Портрет смотрел настороженно, словно почуял неладное. Недаром. Дмитрий Семенович встал на стул и снял портрет со стены. Тот был вне себя. Как он посмел, этот неудачник, трогать его, академика Шкурина! Дмитрий Семенович, напротив, ликовал. Впервые он взглянул в глаза Шкурина без страха и заискивания. Они долго смотрели друг на друга, учитель и ученик. Властность академика постепенно улетучилась и сменилась мольбой. Это был всего лишь старый, облезлый мерин, умоляющий хозяина не вести его на бойню. Но Дмитрий Семенович оказался непреклонен. Он поставил портрет на пол, усмехнулся, глядя сверху вниз на Шкурина, а затем подхватил портфель и, не оглядываясь, вышел из кабинета.

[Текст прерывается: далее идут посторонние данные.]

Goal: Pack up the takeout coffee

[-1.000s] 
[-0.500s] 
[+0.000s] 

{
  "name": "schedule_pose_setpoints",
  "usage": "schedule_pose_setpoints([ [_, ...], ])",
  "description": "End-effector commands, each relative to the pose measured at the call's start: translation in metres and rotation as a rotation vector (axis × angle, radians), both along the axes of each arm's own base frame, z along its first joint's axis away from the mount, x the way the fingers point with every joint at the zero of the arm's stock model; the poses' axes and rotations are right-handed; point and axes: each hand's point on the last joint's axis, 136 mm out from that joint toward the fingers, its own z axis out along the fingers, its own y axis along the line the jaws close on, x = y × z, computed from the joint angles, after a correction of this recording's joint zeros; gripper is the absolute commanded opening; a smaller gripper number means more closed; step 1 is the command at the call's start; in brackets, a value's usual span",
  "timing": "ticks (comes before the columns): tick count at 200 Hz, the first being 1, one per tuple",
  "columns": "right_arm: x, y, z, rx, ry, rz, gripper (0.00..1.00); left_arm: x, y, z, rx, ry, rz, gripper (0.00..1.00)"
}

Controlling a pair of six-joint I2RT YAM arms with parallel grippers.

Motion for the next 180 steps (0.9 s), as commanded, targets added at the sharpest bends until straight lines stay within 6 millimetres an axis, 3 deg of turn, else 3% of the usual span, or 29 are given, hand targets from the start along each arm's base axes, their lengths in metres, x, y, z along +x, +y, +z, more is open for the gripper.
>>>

– Решил убраться у себя. Пыли за лето столько, аж жуть! – сказал он, встречной лаборантке.
– Меня бы попросили, Дмитрий Семенович.
– Ну что вы, Антонина Васильевна, как можно! Я сам привык, как учил наш… – Давыденко опустил глаза.
– Не переживайте, Дмитрий Семенович, у вас сердце. Нам всем трудно пережить это горе. Но ведь надо жить дальше. Вы должны вести науку вперед, подавать пример студентам…
– Ах, Антонина Васильевна, спасибо вам. Пойду, забудусь сном. – Завкафедрой удалился, склонив перед лаборанткой голову. Была пятница.
Утром в понедельник Дмитрий Семенович не сразу попал ключом в скважину. Им овладело детское возбуждение, будто он открывал коробку с подарками…
Результат превзошел все ожидания. Щеки, лоб, нос и галстук Шкурина были сожраны начисто. От губ и ушей осталась одна шелуха. А самое главное – глаза. Уцелела только часть правого зрачка и нижнего века. Остальное место занимал обкусанный картон. Пол усеивали черные гранулы мышиного помета. Кроме него от академика Шкурина ничего не осталось.
Давыденко присел на корточки и торжествующе осмотрел останки учителя. Провел рукой по шершавой поверхности. Ошметок глаза мученически следил за его действиями. Дмитрий Семенович погладил глаз пальцем, а затем быстро сковырнул его ногтем…
– Боже мой, Дмитрий Семенович! – раздался у него за спиной голос Антонины Васильевны. Давыденко обернулся, лаборантка стояла в дверном проеме, вытаращив глаза.
– Мыши съели. В пятницу я убраться решил… помните вы меня встретили?
– Помню…
– Пыль хотел протереть, поставил на пол – и вот…
Причитая, Антонина Васильевна помогла смести труху и помет. После они сложили картон пополам и вынесли в мусорный контейнер.
– Рамка хорошая, жалко выкидывать, – высказалась Антонина Васильевна, преодолев горе.
– Берите себе.
– Ой, спасибо вам, Дмитрий Семенович! Я в нее стенгазету вставлю! Мы с мужем серебряную свадьбу празднуем, он стенгазету сделал, а вставить некуда.
– Вставляйте на здоровье, Антонина Васильевна.
Дмитрий Семенович остался в кабинете один. Он сел за стол, никто не сверлил спину взглядом. Он обернулся на пустую стену. О портрете напоминал лишь прямоугольный след. Дмитрий Семенович раздвинул занавески и дернул ручку. Окна не открывали давно.
Посыпалась засохшая краска, полезли длинные бумажные ленты, которыми заклеили щели в незапамятные времена. И вот старые рамы поддались и с треском распахнулись. В кабинет хлынул солнечный сентябрьский день. Дмитрий Семенович вдохнул душистый воздух, прислушался к звукам города и улыбнулся. Наконец он был счастлив.